The stars seemed whirling in space measured and adjusted to the balance of a perfect equilibrium; all the elements, no matter whether it be the rushing of the winds, or the rumblings of an avalanche, or the belching forth of fire and the downpourings of waters from heaven upon earth, each found in due time and with perfect accord its own properly allotted place or plan; the soul and the body lived their destined duality with no more positive dissolution than death itself scarce renders; the negative forces of earth and eternity, heaven or oblivion, were but the positive’s own postulate, working out its never-ending, all-propelling grind toward an essential individuality, supreme and overreaching, whether wrought in the fiery evolutions of fate or suffered of an humbler, more easily gotten, commonly adapted belief, its godhead a trinity or as we please, and its doctrine but a faith or something less: why deny anything, anybody, or their pleasure?

Jokoin had fully demonstrated the larger possibilities of any ordinary sort of real susceptibility, Oyea had suggested the temple as a more fitting place, and a particular one as the most likely of transmission if not remission, and Hideyoshi really made no outward protest against its individual use or secular purposes: there must be some strange potency hidden underneath the force of prayer wafted within the portals of a place guarded so sacredly and approached in faith.

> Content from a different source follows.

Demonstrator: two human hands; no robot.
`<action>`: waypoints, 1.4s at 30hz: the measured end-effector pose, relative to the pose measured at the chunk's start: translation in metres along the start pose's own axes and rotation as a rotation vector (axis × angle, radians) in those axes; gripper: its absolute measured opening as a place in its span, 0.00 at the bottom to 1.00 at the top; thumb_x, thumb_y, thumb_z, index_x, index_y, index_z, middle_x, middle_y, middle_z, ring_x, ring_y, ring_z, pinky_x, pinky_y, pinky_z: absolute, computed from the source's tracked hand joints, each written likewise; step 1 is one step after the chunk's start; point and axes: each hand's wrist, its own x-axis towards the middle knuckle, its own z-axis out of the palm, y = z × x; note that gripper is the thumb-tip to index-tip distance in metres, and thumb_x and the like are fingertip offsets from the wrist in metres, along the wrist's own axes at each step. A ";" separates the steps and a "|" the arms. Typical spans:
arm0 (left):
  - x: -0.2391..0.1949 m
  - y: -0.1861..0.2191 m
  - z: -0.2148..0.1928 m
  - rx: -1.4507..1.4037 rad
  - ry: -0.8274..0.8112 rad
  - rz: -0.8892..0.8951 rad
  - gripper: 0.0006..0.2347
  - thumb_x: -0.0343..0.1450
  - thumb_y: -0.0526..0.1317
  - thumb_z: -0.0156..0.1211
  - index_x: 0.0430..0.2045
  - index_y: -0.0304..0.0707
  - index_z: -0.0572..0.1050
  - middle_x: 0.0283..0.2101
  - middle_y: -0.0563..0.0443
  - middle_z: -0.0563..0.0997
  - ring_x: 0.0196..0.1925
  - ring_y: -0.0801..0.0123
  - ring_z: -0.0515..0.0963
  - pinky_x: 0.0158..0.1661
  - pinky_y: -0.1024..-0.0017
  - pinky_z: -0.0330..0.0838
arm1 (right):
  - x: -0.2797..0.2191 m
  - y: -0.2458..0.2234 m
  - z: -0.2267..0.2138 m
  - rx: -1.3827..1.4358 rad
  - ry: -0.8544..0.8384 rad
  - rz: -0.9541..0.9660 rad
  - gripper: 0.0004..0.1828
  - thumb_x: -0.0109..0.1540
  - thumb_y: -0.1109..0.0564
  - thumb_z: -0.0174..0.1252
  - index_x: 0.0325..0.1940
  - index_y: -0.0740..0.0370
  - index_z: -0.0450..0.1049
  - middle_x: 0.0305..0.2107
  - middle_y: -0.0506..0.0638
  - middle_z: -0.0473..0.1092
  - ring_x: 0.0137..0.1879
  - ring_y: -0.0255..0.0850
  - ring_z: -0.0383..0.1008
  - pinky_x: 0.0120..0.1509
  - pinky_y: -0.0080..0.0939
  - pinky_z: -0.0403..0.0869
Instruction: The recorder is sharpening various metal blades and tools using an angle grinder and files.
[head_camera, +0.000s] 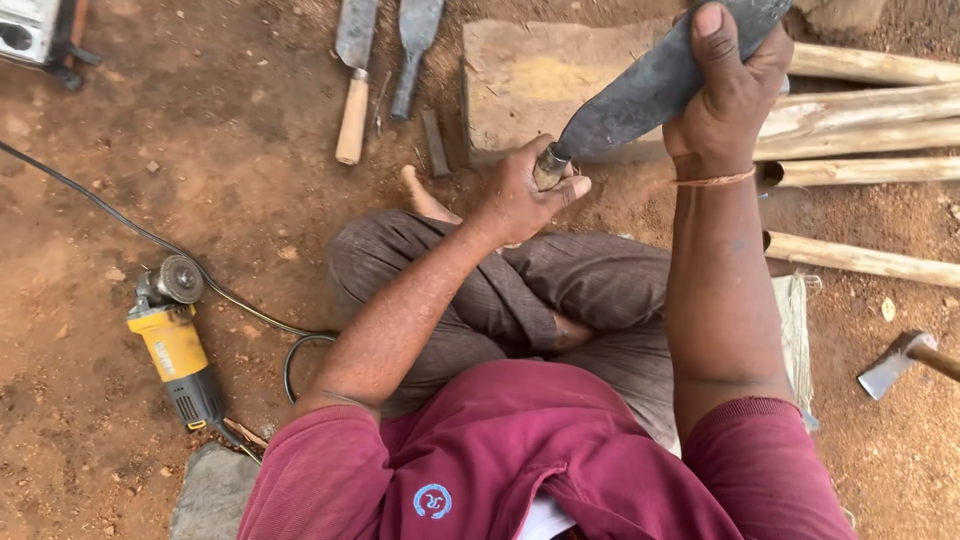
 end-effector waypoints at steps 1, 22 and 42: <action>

The church too, then, either temple or edifice, held its secret, perchance worked an instrumentality, no doubt brought compensations that she, in her lone environment, had failed to realize: the world demanded of her that she leave no thing undone, make every effort to resolve its higher blessing, and through that and that alone she must and could attain her own true ideality.

Hideyoshi had, for all she knew or could surmise, done his part and faithfully.

“You have now my very soul, Yodogima, and are proffered as well its beggarly hull. All these trappings, with which I have fairly endowed you—a castle not made with common hands, the finest silks evolved of Uena’s grace, food that no god might disdain, and service from no lesser educator than time itself—are nothing as compared with the spirit I would invoke. Hear me, O Benten, O Yodogima, O Eternity; I must have life, shall survive the grave. Grant me this, mother of time, goddess on earth, and love to men; I can do no more; the blood of man is final; it is supreme, an only offering. Let me survive,” begged Hideyoshi, utterly oblivious of anything and everything, except the one woman who stood over with anxious, motionless face.

“It shall be done,” replied she, not any less driven or conscious of the broad seas of uncertainty raising and lowering their frail bark upon its never ceasing, always mysterious trend or disregarding travail.